*** Data Section Begins ***
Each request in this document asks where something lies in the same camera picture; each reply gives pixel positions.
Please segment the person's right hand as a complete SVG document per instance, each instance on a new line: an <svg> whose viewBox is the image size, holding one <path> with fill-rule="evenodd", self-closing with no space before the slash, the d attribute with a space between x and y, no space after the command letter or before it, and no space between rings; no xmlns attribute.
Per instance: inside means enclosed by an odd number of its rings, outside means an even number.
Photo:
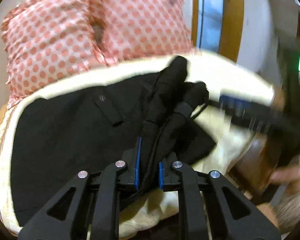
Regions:
<svg viewBox="0 0 300 240"><path fill-rule="evenodd" d="M292 196L300 192L300 155L299 160L279 167L269 178L272 185L286 185L285 195Z"/></svg>

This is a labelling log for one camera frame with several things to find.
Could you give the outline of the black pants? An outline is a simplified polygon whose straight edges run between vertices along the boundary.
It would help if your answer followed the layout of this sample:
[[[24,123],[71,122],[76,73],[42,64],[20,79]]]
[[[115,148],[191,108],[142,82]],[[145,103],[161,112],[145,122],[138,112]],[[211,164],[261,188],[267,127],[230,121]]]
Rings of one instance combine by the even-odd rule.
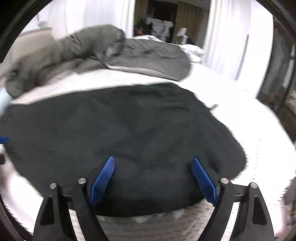
[[[12,105],[1,135],[17,171],[41,193],[93,182],[108,158],[115,170],[95,205],[104,216],[186,208],[203,199],[193,158],[228,179],[245,167],[241,145],[189,90],[172,83],[74,92]]]

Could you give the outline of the light blue pillow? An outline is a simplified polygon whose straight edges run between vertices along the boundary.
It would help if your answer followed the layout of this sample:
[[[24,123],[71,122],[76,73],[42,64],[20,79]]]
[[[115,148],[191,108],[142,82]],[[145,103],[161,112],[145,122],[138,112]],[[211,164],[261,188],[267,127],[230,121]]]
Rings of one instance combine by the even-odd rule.
[[[6,108],[9,106],[13,98],[7,93],[6,88],[2,87],[0,90],[0,114],[2,115]]]

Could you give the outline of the white honeycomb mattress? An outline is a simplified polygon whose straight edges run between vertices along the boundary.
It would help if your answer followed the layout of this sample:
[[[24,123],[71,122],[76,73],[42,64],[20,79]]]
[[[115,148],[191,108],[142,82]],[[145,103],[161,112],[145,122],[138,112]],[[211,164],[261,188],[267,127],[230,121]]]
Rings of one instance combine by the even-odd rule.
[[[35,88],[16,100],[29,104],[75,91],[94,90],[136,84],[161,83],[156,77],[112,70],[94,70],[71,74]],[[247,157],[244,170],[232,180],[233,184],[258,185],[267,205],[276,240],[283,240],[285,206],[283,196],[295,177],[295,148],[275,113],[253,97],[231,94],[239,87],[218,86],[207,69],[195,67],[180,87],[193,92],[211,113],[232,132]],[[28,232],[34,230],[37,212],[43,197],[15,169],[9,157],[1,165],[1,195],[10,214]],[[194,240],[204,230],[213,206],[201,201],[191,207],[143,217],[98,218],[111,240]]]

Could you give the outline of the beige headboard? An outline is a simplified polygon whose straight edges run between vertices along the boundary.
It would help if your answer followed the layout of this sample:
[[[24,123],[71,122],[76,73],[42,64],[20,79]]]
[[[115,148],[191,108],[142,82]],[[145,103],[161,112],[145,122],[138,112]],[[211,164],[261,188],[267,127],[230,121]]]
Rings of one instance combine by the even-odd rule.
[[[3,64],[11,64],[16,59],[52,43],[52,31],[52,28],[41,28],[21,33],[8,51]]]

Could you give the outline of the grey duvet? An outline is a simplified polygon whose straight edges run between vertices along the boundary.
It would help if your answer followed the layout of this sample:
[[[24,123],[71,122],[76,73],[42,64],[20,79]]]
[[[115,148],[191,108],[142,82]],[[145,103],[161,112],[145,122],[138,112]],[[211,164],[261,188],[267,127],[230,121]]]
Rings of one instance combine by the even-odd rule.
[[[177,45],[128,39],[114,25],[85,28],[20,57],[5,74],[4,87],[12,98],[65,72],[111,69],[181,81],[191,64]]]

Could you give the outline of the white wardrobe door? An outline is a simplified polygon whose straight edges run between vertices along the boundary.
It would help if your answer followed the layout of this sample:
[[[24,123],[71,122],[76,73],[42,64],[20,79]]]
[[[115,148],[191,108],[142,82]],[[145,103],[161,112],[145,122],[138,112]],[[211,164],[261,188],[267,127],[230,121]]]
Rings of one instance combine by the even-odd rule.
[[[211,1],[203,64],[257,97],[271,57],[273,16],[259,1]]]

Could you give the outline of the white chair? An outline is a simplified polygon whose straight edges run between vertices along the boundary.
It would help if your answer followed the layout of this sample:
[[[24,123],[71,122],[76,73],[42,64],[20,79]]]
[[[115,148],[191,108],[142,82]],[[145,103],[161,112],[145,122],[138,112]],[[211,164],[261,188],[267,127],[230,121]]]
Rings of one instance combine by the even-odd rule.
[[[188,36],[186,35],[186,28],[180,28],[176,34],[176,43],[179,45],[187,44]]]

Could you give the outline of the clothes pile in doorway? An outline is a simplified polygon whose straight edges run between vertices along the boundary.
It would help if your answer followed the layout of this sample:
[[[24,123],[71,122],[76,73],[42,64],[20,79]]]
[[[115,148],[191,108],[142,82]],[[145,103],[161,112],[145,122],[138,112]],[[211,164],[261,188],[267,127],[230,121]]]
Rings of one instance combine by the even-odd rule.
[[[134,26],[134,36],[151,35],[163,42],[170,39],[170,29],[174,27],[171,21],[162,21],[155,18],[140,18]]]

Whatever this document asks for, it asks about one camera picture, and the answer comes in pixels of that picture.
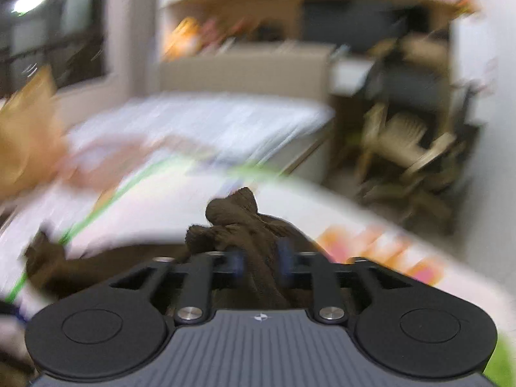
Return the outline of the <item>brown corduroy dotted garment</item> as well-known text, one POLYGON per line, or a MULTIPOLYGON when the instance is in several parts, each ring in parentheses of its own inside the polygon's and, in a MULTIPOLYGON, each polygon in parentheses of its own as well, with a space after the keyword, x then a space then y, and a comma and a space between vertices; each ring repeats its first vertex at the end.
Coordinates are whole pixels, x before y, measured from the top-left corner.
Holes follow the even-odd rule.
POLYGON ((39 230, 25 250, 25 273, 32 287, 62 299, 155 257, 170 257, 184 263, 196 254, 241 249, 246 256, 244 281, 236 289, 217 290, 213 295, 215 308, 308 308, 308 292, 288 290, 275 280, 279 239, 290 241, 298 252, 317 249, 299 229, 281 218, 259 213, 248 187, 212 200, 206 206, 205 216, 210 224, 190 226, 182 241, 132 240, 122 245, 104 245, 99 253, 79 259, 67 258, 64 246, 52 242, 45 230, 39 230))

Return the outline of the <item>cartoon animal play mat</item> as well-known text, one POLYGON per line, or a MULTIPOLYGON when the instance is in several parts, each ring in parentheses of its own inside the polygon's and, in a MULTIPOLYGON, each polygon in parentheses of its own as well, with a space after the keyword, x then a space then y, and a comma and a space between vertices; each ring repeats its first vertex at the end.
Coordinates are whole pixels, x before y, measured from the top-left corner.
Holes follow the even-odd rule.
POLYGON ((349 199, 259 168, 208 167, 176 157, 138 170, 107 196, 62 182, 34 191, 1 231, 1 296, 27 317, 47 304, 25 275, 25 248, 40 227, 73 257, 127 239, 182 241, 189 226, 205 224, 212 199, 245 186, 262 213, 290 222, 334 260, 363 256, 483 308, 499 332, 485 373, 514 385, 515 301, 500 285, 349 199))

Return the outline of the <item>beige office chair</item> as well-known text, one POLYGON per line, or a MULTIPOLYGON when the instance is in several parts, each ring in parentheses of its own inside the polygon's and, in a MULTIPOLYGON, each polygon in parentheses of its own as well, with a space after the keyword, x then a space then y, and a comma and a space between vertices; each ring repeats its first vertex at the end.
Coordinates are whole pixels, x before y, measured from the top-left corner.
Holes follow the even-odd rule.
POLYGON ((360 89, 364 115, 355 175, 364 203, 402 201, 407 227, 423 213, 446 233, 457 223, 453 195, 477 131, 466 119, 474 86, 451 81, 447 42, 408 35, 371 50, 375 62, 360 89))

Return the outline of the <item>pink gift box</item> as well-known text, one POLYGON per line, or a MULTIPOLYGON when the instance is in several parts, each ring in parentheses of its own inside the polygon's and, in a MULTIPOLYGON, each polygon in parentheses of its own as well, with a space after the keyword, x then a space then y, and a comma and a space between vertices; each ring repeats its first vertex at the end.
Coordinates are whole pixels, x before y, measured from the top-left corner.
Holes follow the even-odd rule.
POLYGON ((157 140, 145 138, 97 139, 59 163, 58 176, 69 185, 106 191, 118 186, 160 149, 191 154, 199 144, 169 135, 157 140))

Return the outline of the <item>beige padded headboard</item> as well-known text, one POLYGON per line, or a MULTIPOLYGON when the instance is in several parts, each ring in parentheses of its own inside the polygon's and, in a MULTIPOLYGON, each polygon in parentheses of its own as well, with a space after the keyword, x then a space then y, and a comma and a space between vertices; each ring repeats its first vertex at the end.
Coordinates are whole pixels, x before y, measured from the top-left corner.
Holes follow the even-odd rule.
POLYGON ((161 91, 268 94, 325 102, 332 45, 296 41, 242 44, 223 53, 164 61, 161 91))

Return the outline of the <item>brown paper bag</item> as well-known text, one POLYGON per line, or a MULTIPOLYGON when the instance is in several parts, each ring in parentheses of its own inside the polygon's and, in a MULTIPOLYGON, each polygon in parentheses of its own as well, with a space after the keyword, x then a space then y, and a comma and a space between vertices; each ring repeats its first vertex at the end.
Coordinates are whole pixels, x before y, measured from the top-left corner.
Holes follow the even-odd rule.
POLYGON ((68 152, 52 69, 38 69, 1 106, 1 200, 51 181, 68 152))

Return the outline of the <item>black monitor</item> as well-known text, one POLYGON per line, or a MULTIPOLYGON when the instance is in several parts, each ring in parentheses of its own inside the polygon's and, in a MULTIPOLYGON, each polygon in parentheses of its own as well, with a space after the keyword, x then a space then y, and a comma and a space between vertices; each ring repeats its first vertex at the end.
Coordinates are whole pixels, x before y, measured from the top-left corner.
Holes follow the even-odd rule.
POLYGON ((388 38, 428 32, 430 12, 422 5, 387 0, 327 0, 303 4, 302 40, 345 45, 366 53, 388 38))
*** Data Section Ends ***
■ **Task to complete**: Please show every line of the entries above that contains the word "picture".

■ **Result below**:
Each request in this document asks where something lies in the same camera picture; each reply gives pixel positions.
Whatever this document asks for, it asks about one camera picture, and the answer comes in pixels of that picture.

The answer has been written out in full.